Le, the ISEAS-Yusof Ishak Institute researcher, said most Asean countries including Vietnam wanted a “substantive and effective code of conduct, and not a “political document” like the Declaration on the Conduct of Parties in the South China Sea – the precursor agreement that led to the code of conduct talks.
He added that while China wanted to achieve a code of conduct “to show its goodwill and to prove that it is a responsible stakeholder in regional affairs”, it did not want an agreement that was “too powerful or substantive to the extent that its assertive actions in the South China Sea will be significantly constrained.”
Storey said: “In the main [the code of conduct talks are] a contest of wills between China and Vietnam. Neither has achieved the upper hand yet.”

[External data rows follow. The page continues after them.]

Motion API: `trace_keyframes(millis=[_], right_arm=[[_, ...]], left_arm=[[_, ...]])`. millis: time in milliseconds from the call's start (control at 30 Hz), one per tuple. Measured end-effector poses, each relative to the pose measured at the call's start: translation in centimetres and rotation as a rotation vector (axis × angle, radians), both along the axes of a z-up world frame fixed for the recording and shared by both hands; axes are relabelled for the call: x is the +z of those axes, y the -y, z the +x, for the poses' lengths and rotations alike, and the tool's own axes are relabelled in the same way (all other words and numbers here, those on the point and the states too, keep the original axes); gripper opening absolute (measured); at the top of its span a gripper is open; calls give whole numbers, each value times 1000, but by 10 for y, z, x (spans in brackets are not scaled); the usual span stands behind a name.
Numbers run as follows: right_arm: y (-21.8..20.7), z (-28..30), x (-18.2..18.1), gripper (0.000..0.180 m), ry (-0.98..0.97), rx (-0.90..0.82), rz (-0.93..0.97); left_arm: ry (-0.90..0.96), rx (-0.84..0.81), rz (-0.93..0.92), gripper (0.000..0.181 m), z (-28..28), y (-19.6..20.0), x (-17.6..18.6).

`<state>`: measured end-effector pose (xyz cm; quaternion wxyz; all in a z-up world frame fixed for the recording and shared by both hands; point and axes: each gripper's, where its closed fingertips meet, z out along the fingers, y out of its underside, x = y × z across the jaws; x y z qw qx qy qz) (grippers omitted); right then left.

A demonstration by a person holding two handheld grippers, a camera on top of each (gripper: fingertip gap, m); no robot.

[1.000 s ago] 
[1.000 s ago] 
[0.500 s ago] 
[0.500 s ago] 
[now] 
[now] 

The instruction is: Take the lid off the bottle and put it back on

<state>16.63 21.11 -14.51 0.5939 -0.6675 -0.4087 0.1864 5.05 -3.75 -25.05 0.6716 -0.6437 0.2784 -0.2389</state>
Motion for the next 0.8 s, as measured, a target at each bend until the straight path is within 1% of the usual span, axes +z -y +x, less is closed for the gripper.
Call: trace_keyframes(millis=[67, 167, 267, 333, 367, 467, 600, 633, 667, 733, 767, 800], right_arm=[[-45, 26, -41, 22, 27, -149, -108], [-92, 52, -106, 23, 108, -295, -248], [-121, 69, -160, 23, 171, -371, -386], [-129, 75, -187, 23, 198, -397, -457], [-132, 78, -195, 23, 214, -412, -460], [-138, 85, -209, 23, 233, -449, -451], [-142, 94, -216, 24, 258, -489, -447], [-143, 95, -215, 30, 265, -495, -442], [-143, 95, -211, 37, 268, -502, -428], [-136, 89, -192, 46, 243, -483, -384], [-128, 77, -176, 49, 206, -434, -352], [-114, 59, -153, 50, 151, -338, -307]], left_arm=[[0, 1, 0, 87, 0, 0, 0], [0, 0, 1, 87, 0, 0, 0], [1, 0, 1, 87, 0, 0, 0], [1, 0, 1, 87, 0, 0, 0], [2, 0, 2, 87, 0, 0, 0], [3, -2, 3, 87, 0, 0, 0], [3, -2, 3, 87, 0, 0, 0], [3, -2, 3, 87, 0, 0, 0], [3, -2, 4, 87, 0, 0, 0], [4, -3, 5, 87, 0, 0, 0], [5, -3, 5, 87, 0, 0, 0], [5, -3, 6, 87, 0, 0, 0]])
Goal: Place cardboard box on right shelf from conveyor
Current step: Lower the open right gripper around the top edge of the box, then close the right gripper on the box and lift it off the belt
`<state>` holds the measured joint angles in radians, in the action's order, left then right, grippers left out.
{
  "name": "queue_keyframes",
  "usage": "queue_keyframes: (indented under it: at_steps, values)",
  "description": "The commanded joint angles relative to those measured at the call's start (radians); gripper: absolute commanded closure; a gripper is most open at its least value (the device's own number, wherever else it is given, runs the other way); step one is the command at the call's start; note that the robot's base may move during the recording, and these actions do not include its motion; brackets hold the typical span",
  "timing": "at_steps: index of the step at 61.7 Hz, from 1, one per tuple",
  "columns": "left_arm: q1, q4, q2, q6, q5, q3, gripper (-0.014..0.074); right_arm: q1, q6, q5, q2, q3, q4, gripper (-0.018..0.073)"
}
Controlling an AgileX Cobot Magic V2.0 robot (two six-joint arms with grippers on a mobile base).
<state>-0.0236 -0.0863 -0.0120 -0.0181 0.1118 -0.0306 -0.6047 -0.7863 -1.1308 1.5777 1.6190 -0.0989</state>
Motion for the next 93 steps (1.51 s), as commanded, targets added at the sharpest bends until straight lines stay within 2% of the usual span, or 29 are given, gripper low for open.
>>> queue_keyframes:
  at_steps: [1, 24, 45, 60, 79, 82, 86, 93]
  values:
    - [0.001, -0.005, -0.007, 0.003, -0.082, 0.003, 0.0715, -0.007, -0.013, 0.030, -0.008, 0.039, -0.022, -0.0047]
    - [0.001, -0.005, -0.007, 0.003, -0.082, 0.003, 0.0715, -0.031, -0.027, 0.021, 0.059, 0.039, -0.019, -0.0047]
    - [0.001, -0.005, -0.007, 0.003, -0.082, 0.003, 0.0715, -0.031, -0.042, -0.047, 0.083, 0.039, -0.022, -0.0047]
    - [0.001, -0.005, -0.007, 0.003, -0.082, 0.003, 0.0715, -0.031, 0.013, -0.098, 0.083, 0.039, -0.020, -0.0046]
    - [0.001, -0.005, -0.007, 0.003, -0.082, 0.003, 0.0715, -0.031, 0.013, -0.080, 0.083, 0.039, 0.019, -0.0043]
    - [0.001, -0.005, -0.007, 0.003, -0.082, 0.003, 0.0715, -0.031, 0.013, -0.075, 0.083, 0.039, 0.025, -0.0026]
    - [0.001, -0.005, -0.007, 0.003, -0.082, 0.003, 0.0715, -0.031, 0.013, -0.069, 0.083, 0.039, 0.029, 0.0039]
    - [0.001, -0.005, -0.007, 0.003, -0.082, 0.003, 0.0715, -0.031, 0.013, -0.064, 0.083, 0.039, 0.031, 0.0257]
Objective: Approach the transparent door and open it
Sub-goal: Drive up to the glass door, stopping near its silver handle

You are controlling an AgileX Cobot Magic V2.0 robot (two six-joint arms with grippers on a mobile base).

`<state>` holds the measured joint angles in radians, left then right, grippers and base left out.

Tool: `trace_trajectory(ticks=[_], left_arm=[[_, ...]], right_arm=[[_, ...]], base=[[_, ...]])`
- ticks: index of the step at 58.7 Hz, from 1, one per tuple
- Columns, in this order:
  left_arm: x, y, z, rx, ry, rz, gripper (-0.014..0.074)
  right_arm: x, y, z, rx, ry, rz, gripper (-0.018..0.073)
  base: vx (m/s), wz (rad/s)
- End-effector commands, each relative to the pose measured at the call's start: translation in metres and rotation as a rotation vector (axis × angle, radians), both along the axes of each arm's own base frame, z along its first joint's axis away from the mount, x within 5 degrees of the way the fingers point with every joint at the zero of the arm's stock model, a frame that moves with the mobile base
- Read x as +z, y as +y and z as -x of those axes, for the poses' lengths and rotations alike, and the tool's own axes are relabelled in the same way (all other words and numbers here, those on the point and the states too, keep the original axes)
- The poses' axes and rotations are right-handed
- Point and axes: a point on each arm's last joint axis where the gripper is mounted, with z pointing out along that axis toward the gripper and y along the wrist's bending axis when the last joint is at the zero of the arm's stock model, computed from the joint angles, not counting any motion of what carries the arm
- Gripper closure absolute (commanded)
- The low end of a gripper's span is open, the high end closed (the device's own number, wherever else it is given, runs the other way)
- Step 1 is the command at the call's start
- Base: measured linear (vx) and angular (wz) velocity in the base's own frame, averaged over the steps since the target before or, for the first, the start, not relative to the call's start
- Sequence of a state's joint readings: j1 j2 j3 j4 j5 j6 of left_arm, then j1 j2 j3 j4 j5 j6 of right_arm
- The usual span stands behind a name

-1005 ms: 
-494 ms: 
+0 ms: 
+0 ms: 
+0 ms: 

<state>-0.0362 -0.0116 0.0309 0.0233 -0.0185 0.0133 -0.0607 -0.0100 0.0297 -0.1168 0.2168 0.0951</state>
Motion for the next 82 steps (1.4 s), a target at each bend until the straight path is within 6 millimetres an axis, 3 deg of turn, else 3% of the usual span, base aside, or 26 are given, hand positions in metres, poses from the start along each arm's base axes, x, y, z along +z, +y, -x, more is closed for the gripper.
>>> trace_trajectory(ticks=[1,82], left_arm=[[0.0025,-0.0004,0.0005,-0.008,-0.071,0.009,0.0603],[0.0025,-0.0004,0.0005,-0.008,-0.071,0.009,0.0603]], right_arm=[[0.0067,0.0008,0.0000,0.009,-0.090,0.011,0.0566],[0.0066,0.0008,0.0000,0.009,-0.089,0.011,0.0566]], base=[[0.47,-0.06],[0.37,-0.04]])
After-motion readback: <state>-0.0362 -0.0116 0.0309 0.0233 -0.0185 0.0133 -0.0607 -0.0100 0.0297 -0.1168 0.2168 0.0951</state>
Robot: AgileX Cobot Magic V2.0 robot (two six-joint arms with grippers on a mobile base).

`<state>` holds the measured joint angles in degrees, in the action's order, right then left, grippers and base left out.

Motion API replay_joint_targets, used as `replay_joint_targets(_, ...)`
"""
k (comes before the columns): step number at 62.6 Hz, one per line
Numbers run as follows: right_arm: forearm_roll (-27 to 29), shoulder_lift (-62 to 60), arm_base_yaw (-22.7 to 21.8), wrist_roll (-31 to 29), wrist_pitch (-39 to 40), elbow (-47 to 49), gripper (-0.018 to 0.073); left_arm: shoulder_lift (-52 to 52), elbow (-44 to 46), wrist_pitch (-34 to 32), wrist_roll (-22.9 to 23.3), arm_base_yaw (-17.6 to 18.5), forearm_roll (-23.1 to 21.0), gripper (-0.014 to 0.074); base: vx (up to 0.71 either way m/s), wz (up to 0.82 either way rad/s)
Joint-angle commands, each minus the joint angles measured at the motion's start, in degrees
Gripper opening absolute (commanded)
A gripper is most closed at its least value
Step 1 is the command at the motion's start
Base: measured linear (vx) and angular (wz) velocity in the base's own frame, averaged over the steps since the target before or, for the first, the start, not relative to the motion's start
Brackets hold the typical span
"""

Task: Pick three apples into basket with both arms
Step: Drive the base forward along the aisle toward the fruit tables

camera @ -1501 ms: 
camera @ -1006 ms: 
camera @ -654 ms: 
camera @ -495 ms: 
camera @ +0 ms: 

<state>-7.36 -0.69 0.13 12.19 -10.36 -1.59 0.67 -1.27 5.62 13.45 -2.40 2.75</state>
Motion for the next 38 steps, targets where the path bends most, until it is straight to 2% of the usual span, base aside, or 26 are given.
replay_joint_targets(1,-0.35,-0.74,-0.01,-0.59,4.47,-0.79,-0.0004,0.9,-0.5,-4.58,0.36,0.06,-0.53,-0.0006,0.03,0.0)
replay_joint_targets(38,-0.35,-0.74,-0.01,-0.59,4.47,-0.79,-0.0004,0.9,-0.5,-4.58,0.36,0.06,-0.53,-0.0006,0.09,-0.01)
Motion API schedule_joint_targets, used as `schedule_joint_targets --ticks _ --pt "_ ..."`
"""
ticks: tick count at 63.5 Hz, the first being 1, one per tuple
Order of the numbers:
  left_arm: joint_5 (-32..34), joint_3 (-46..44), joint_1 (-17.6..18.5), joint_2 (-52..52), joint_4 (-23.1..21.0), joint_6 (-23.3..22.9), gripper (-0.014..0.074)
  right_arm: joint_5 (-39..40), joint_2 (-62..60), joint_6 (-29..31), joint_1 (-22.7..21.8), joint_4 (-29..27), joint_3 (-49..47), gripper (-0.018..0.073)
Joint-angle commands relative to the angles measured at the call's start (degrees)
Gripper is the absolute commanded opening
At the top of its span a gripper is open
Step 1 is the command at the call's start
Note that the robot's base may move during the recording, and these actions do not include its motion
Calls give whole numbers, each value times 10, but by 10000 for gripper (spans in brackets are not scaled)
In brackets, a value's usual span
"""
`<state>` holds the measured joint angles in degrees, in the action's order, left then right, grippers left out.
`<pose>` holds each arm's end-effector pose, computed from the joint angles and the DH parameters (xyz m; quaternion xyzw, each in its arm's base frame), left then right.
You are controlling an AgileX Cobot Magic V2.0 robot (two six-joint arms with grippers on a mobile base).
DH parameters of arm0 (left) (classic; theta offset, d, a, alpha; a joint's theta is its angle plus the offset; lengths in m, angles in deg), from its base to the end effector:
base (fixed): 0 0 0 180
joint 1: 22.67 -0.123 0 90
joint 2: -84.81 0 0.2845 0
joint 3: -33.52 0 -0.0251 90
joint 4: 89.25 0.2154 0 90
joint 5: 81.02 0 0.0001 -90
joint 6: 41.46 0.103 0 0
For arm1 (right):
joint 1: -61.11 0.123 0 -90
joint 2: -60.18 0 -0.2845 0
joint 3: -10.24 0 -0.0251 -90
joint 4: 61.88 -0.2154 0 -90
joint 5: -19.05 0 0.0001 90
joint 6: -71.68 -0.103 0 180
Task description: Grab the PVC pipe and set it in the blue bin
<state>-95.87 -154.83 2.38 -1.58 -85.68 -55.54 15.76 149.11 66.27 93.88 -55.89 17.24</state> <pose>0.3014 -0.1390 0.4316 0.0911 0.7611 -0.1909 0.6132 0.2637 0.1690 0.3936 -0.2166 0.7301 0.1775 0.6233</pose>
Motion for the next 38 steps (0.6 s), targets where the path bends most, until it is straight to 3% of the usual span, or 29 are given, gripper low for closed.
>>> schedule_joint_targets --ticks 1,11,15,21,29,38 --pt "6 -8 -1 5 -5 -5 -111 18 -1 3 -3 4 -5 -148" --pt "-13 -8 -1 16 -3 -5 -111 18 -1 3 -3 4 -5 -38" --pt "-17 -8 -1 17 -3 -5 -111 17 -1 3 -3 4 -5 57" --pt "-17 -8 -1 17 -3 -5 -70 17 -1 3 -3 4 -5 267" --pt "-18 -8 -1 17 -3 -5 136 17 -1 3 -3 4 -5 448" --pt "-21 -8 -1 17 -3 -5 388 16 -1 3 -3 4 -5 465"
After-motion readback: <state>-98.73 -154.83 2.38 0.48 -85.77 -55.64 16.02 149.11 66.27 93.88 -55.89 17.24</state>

As the pandemic raged on, “a point of discussion could be how to better coordinate an Asean response” as the regional grouping had come under fire for its initial haphazard handling of the pandemic, said Nazia.
Indonesian analyst A. Ibrahim Almuttaqi believed the pandemic would dominate the summit.
A key difficulty in coordinating recovery efforts would be that the 10 countries were “at different stages in their responses to the pandemic and have so far taken different approaches that have led to mixed results,” said the head of the Asean Studies Programme at The Habibie Centre in Jakarta.
“I think on Indonesia’s part, it will try to push its agenda to ensure that any vaccine is accessible for all countries, both rich and poor,” he said.